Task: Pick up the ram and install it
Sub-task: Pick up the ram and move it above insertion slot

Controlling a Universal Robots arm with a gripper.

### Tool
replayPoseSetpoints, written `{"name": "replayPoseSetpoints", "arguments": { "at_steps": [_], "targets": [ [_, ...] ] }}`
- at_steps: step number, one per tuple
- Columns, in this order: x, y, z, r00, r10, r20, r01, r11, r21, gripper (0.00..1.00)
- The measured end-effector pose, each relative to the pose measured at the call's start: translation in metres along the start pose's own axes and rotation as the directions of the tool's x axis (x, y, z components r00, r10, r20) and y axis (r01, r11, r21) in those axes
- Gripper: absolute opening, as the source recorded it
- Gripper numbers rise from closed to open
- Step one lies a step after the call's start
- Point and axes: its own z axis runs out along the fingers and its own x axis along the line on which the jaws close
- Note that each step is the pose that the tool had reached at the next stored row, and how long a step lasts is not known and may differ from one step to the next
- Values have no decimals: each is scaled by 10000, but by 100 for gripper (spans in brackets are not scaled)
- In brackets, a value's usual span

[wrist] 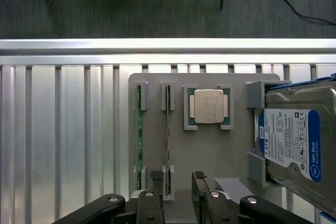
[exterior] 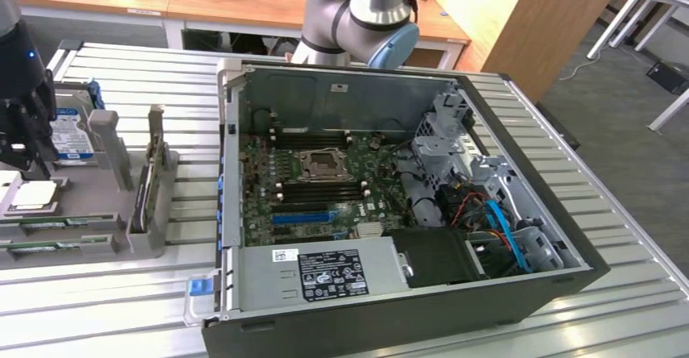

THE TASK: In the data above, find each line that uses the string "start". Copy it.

RESULT:
- The measured end-effector pose, each relative to the pose measured at the call's start: translation in metres along the start pose's own axes and rotation as the directions of the tool's x axis (x, y, z components r00, r10, r20) and y axis (r01, r11, r21) in those axes
- Step one lies a step after the call's start

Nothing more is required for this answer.